To the Young Generation: To Keep Thinking Is to Resist
I asked: “What would you say to the young people now?” He was silent for a few seconds. “Don’t think silence will bring safety,” he said. “Public expression is not heroism—it is a duty.”
He said the “White Paper Movement” brought him some hope—those young people standing silently at night with blank papers showed that numbness is not absolute.“But I also know that very few are ready for long-term consequences.” His message to the young is not “go to the streets,” but: “Please keep independent thinking.”
“When you feel something is wrong, it’s not that you’re overthinking—it’s proof that you’re still alive.”

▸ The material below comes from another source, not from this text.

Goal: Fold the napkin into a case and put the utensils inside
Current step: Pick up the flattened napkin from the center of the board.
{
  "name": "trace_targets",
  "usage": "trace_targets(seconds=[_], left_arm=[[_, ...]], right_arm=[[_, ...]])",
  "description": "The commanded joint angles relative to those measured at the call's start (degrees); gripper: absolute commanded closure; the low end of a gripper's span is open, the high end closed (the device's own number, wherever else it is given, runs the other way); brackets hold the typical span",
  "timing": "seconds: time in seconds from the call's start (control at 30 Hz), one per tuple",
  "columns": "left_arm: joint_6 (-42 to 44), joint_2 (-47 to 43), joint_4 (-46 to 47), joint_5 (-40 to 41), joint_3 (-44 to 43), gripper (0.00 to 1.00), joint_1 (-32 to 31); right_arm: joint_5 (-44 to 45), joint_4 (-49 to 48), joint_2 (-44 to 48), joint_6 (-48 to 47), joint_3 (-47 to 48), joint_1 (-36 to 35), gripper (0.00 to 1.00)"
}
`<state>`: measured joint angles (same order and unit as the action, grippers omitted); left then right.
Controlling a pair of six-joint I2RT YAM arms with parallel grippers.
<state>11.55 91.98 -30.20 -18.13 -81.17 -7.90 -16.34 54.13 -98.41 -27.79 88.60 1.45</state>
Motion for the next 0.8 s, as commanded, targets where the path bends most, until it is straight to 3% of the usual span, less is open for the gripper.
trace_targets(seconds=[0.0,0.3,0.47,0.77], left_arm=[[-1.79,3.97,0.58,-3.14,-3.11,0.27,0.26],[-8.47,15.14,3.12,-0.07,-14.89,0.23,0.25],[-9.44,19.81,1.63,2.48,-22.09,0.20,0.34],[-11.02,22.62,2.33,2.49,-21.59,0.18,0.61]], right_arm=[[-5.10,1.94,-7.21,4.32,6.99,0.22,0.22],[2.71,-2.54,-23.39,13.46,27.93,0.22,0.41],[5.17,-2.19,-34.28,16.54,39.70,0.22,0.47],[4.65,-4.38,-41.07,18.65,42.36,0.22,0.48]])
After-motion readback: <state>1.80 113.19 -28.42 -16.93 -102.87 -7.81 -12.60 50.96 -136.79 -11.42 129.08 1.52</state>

He admitted that sometimes “to live and remain conscious” is a heavy burden.But if everyone closes their eyes, society is left only with what the authorities allow you to see.

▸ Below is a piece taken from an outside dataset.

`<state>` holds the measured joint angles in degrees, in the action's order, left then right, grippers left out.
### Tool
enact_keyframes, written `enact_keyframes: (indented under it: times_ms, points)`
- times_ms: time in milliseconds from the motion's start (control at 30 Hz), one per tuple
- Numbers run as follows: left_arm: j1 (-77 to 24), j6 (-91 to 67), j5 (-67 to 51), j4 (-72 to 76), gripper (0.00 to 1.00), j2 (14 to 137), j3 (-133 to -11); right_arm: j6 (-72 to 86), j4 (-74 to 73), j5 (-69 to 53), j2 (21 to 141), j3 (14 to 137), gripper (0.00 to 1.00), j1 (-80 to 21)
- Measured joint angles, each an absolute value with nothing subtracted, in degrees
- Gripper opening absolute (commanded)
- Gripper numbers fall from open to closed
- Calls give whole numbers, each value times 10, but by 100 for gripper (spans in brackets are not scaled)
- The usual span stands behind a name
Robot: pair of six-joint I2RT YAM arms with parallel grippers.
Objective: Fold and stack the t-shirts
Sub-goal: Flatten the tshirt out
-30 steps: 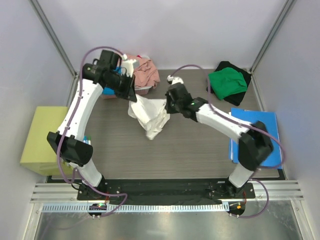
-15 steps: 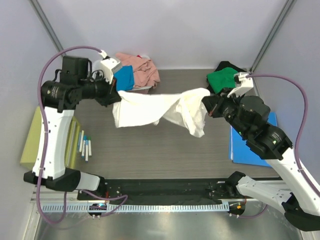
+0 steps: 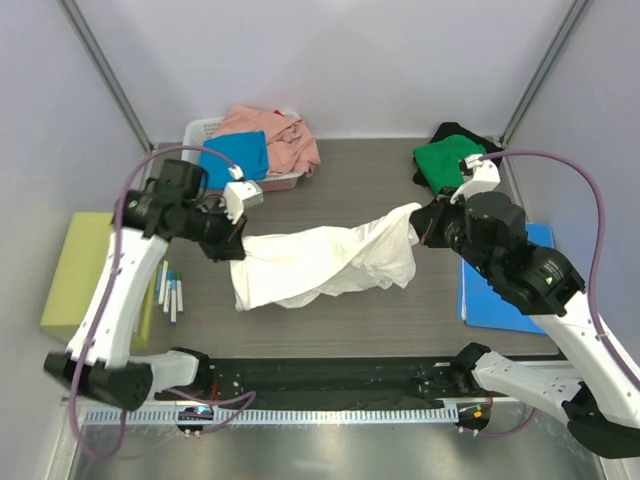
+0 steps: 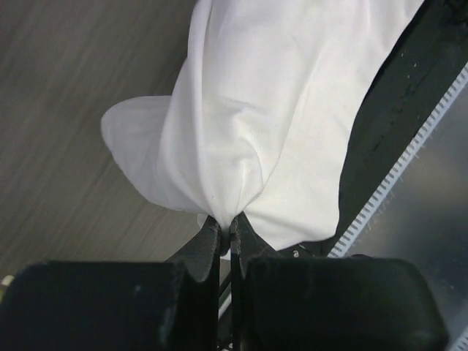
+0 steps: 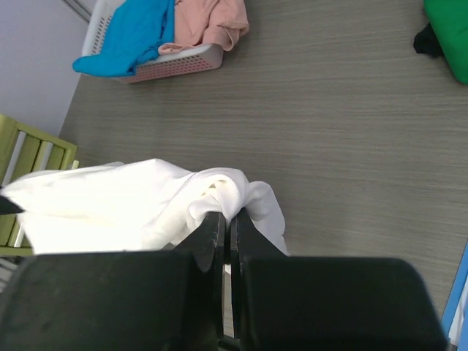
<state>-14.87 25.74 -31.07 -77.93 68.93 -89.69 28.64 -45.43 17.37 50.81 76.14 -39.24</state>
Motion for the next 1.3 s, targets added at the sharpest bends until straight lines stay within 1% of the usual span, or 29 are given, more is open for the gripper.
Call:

“I once thought I was alone. Later I realized—without the people who came before, I would never have gone to the streets; without those now and in the future, this path will break. You don’t have to pay the kind of price I paid,” he said, “but at least don’t mock those who do. If you cannot stand up, at least don’t applaud the oppressor in your heart.”
At the End of the Interview
By the time the interview ended, the sky had darkened. The gray had turned into a color between blue and black. Streetlights lit one by one. But the city where Xie Wenfei stood did not illuminate his face clearly—just a foggy blur.
Before we said goodbye, I asked: “During your long imprisonment, did you receive support from the overseas pro-democracy movement? And for those still resisting inside China, how can people overseas help most effectively?”
He thought. “Public support is very useful,” he said. “But outsiders shouldn’t expose things that activists themselves haven’t made public. Technical and financial support is also very necessary.”
“What action from overseas helped you the most during your imprisonment?”
“During the half month I was tortured in the Yuexiu District Detention Center, my lawyers Wang Xun and Xie Yang met me and exposed the torture. After international attention, they transferred me to the No.1 Guangzhou Detention Center. During the two years there, they didn’t punish me at all.”
“What experience from resisting inside prison can help young people still in China?”
“Everyone has different personalities, beliefs, and limits. In my four and a half years in Hunan, they told me at the start: I would never meet a human rights lawyer. No lawyer means no information gets out. I knew as a grassroots activist, I wasn’t important enough for most human rights organizations. I knew I had to rely on myself. I clearly expressed my stance to the guards, and it had some effect.”
Xie Wenfei said that in the days ahead, he will continue to write—about the nights in the detention center, the iron cages in prison, the brief moments of light on the streets,and the trajectories of lives interrupted, erased, or forcibly ended.
He said he does not expect to change anything enormous. One person cannot change the system. But the system cannot change his persistence either.
At the very least, in an era of constant deletion and silence, he is still speaking.As long as someone is willing to listen, he has not been locked into a prison of silence.
Reporter’s Note
One year after his release, Xie Wenfei continued to publish articles describing his emotional journey. In “To Live or Not to Live,” he wrote about the harassment he endured after release, which made him momentarily think of death. But the faith he held onto kept him alive. I cannot imagine how difficult his situation is today, nor the torment inside him. But allowing more people to pay attention to him may be a small candle of warmth in the darkness. What heroes are there in this world? They are all ordinary people like him, who step forward and burn themselves on that piece of land.